When disaster befell him, the city buzzed with the news. People are naïve. They’ll believe whatever they read, rather than trust their own opinion. Gris desperately needed character witnesses. Individuals who had known him since he was a child, reasonable citizens with unsullied names who would put their hands on a Bible for him. Who would, moreover, allow their names to be associated with his in the papers.
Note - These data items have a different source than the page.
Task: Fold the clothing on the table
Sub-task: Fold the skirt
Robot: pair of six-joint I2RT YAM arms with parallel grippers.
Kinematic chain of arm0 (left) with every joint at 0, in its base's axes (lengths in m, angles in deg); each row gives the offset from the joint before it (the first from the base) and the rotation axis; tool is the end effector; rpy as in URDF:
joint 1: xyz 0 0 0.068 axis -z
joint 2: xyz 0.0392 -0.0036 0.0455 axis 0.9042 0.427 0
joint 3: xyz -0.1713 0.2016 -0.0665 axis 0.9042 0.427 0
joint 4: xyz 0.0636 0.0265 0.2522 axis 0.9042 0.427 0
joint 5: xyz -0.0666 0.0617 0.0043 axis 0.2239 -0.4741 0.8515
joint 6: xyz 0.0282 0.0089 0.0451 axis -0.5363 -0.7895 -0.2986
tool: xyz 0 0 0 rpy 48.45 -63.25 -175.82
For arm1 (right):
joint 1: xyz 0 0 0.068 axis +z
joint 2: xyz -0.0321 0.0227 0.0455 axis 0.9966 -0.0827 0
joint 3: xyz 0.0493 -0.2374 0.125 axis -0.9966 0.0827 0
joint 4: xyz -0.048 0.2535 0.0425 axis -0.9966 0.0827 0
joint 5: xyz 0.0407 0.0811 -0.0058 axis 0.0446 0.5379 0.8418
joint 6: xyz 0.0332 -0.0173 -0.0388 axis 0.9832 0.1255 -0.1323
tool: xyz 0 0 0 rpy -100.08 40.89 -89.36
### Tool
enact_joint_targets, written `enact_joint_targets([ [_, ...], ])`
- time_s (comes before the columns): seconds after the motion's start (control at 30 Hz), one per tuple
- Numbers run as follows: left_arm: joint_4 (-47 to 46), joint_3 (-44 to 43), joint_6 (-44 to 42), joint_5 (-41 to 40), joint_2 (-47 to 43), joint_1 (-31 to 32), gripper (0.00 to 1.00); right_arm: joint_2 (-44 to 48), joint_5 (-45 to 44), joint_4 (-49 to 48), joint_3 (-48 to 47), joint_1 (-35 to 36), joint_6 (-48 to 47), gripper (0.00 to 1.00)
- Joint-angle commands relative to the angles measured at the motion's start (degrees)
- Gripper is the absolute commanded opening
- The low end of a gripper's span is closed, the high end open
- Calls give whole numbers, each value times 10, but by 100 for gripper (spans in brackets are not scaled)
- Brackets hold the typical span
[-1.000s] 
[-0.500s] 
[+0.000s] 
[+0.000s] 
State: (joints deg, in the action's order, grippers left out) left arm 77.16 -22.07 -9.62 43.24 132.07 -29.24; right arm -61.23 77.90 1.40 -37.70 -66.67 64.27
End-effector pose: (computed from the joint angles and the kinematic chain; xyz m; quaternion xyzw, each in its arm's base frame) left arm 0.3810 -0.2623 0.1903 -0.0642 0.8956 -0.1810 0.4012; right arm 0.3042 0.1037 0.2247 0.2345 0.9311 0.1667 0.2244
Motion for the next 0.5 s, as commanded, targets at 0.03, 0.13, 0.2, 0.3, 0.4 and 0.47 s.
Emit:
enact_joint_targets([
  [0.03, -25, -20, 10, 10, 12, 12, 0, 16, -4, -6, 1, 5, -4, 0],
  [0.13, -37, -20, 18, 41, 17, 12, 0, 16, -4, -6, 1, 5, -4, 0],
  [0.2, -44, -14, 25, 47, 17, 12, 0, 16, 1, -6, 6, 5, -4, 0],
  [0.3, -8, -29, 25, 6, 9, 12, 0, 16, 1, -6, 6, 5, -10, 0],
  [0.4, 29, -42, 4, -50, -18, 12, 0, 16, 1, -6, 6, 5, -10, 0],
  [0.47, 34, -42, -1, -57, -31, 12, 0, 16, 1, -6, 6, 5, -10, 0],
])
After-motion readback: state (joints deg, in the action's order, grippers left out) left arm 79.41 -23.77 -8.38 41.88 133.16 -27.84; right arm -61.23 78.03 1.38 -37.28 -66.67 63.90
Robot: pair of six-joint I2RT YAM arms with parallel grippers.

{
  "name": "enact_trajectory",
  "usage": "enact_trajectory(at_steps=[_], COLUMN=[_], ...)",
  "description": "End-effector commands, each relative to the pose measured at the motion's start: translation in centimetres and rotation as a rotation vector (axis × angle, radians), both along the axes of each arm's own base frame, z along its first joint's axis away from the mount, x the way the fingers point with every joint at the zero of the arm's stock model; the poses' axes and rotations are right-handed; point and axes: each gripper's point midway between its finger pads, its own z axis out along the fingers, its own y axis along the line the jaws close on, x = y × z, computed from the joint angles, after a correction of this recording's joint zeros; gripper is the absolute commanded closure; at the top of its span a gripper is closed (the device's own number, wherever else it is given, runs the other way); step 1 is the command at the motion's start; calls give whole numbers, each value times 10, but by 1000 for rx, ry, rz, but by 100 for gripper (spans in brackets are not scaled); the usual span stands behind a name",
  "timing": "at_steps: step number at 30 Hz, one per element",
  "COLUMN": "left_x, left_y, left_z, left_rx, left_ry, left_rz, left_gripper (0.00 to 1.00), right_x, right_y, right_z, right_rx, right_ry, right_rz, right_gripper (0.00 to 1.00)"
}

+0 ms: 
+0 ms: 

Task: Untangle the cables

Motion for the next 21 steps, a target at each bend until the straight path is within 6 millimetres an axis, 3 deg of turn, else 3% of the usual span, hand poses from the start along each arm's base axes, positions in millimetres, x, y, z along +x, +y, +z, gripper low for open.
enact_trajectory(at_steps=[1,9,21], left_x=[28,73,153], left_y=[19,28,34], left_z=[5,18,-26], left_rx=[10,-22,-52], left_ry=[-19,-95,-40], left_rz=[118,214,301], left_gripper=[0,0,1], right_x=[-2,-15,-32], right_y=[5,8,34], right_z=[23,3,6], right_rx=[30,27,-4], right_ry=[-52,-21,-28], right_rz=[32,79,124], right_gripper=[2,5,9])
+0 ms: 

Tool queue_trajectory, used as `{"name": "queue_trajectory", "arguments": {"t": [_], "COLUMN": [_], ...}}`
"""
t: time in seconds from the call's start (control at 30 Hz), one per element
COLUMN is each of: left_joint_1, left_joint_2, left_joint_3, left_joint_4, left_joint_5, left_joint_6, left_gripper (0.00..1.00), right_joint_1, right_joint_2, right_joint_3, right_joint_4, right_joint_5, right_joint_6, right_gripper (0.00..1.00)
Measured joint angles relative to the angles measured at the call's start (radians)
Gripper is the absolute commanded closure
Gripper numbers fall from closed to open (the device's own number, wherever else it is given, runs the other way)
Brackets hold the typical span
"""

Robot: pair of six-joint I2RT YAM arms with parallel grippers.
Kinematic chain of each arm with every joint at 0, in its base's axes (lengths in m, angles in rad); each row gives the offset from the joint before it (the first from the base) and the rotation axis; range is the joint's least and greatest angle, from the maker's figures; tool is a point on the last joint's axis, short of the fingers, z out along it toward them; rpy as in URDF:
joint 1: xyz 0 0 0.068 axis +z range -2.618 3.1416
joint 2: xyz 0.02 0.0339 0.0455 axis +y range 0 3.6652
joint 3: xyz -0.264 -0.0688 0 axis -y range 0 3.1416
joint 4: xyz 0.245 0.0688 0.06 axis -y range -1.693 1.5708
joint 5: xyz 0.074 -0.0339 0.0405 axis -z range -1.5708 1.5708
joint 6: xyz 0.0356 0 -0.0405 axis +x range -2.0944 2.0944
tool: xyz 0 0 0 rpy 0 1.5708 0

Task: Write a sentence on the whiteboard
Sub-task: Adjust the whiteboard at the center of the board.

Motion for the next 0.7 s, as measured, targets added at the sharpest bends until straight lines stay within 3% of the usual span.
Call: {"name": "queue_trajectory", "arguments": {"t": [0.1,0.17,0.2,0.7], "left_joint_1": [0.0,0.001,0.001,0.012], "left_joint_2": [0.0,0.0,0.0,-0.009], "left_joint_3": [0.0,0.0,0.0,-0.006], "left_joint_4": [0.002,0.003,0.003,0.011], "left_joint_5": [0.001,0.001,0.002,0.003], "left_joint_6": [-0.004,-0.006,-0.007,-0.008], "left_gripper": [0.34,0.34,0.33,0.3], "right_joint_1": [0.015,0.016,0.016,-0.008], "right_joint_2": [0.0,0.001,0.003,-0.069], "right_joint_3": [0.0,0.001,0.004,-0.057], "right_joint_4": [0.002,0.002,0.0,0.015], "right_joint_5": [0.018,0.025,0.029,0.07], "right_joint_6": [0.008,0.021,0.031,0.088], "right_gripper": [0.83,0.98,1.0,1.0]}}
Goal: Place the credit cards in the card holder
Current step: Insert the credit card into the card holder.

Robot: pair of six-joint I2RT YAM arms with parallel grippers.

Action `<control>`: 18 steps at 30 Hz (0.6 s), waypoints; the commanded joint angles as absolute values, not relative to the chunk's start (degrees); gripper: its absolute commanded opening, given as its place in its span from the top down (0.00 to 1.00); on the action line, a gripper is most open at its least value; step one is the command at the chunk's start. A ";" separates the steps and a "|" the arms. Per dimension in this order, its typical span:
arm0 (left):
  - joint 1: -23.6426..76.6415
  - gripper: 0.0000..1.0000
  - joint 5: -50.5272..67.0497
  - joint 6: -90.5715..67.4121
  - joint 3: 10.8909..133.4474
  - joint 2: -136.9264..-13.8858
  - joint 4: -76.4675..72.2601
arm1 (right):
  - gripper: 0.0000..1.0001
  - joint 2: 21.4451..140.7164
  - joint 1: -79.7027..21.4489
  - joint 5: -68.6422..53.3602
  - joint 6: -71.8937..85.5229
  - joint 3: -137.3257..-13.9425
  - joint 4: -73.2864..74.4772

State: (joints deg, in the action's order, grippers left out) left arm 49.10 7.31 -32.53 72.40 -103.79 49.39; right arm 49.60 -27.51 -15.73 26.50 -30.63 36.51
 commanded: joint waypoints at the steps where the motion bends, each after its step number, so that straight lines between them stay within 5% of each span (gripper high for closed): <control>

At certain times, little things assume significance. The headmaster refused to come forward in Gris’s defense. He used the school as his excuse: he didn’t want its name to be dragged through the mud. What would the students say, not to mention their fathers? He was truly sorry, but he simply couldn’t do it. I suspect he slept easily after that. He didn’t second-guess his decision, he dressed it up, supported it, and that was that.
The truth was, he was shitting himself with fear.
Gris asked for my help from behind bars. His sister came and found me at home. She didn’t cry, didn’t fall at my feet. She asked calmly, resignedly, already convinced I would refuse. She’d already been to see everyone else: colleagues, employers, old classmates. Neighbors, other teachers, the headmaster. By that point she knew what to expect.
I always try not to act rashly. Spontaneity is for Shakespearean plots, not for real life, and when the situation calls for it, I can usually distinguish between the two. I’m fairly certain even Shakespeare wrote with a cold, calm hand, even as he tossed his characters into the fire. I told Gris’s sister that I wanted to weigh things before making a decision.
Sleep is a good advisor in difficult moments. By the next morning I had made up my mind. Gris’s sister kissed my hand as if I were a priest.
I’m no saint. But whatever the newspapers said, I did know Gris. During the trial they asked if I had children of my own.
— Of course, I answered. Two hundred each year. Does that suffice?
Some in the audience laughed; the papers quoted me in their coverage of the trial. For me the issue is simple. I teach Shakespeare. Literature is my life. For years in my classroom I’d been telling generations of young, impressionable students that words are actions. The time had come for me to prove it. I put my hand on the Bible and swore. If the opinion of a teacher who’s paid to tame souls counts for anything, Gris never raised a gun.